Mengingatnya membuat kepala Yuki sakit dan mual karena jijik.
'haahh, sudah lah.. kalo nggak bisa di kasi tau, jangan salahin aku kalo masalah ini nggak selesai-selesai sampe lulus, eww...'
"udah lah kita jangan main lagi sama Vinka, dia nyebelin banget."
Seperti yang sudah di duga Yuki, pasti ujungnya adalah 'jangan temenin' tipikal pertemanan masa SD.
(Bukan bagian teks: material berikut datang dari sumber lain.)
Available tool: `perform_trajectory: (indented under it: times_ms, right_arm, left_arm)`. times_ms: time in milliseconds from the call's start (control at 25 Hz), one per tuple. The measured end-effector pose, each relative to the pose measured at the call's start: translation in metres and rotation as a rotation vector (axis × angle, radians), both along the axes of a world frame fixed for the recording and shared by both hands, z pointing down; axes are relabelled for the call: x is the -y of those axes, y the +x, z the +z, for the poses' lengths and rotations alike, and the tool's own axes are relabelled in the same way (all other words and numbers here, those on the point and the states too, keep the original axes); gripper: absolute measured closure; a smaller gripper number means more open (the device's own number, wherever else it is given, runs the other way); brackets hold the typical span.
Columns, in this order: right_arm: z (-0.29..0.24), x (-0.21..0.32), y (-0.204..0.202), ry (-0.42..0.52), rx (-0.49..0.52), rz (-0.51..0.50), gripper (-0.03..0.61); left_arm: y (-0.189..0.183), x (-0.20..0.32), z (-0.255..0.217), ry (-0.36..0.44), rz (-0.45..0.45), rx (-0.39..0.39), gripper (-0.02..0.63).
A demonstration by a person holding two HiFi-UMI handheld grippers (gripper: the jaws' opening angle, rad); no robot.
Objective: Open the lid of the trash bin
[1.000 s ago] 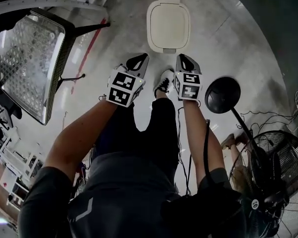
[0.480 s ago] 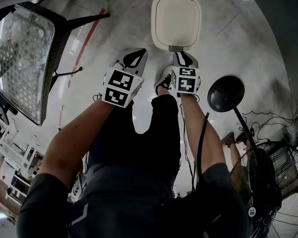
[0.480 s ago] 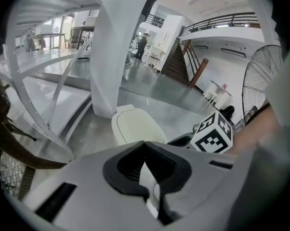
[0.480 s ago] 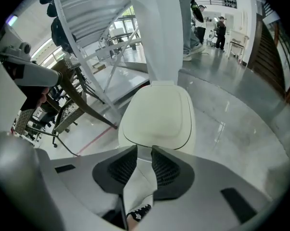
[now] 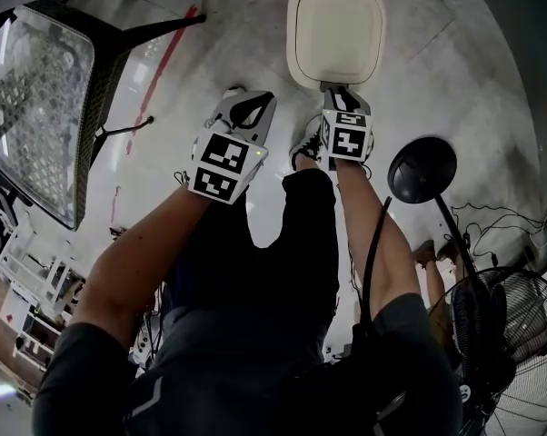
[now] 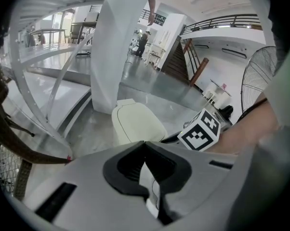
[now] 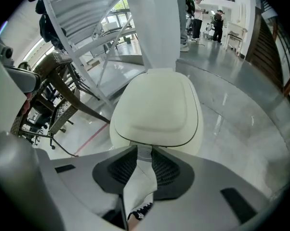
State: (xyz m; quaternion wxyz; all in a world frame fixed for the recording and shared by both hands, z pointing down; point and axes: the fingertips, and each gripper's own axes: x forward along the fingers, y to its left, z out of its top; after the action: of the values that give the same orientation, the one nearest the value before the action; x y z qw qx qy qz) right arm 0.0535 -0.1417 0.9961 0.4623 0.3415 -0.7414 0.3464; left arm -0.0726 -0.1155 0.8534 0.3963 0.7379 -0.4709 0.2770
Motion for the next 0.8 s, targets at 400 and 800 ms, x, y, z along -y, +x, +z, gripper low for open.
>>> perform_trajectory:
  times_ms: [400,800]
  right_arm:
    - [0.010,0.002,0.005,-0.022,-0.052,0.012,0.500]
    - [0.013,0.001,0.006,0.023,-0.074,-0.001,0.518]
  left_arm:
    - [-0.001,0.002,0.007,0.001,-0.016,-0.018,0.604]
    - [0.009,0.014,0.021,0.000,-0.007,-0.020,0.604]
"kenapa si? Kalo kamu gitu terus nanti gantian lho kamu yang bisa nggak punya temen, yaa... aku si sekedar ngasi tau aja." Yuki menggambar sosok karekter pria tampan berambut panjang dengan dengan jubah merah sewarna daun maple, karakter kesukaannya.
"ihh kamu belain dia?"
"nggak, aku ngasi tau ke kamu doang, ya terserah kamu si, aku nggak larang kamu buat musuhan sama orang... tapi yaaa..." dari pada ngurusin urusan bocah yang nggak akan ada habisnya, ia akan lebih tertarik dengan karakter tampan favoritnya. Sebenarnya karkater ini belum ada saat ini.
"kamu tetep temenan sama Vinka?"
"...." Yuki menatap bocah di depannya dan terdiam sejenak.
Jika bukan orang yang benar-benar di percaya, Yuki bahkan hanya akan mau mengenal mereka saja, bagaimana dengan bocah-bocah ini yang mungkin saat ini mereka bermain bersama tapi keesokan harinya saat dekat dengan anak lain mereka akan membicarakan keburukan satu sama lain.
mana bisa Yuki percaya dengan bocah semacam ini.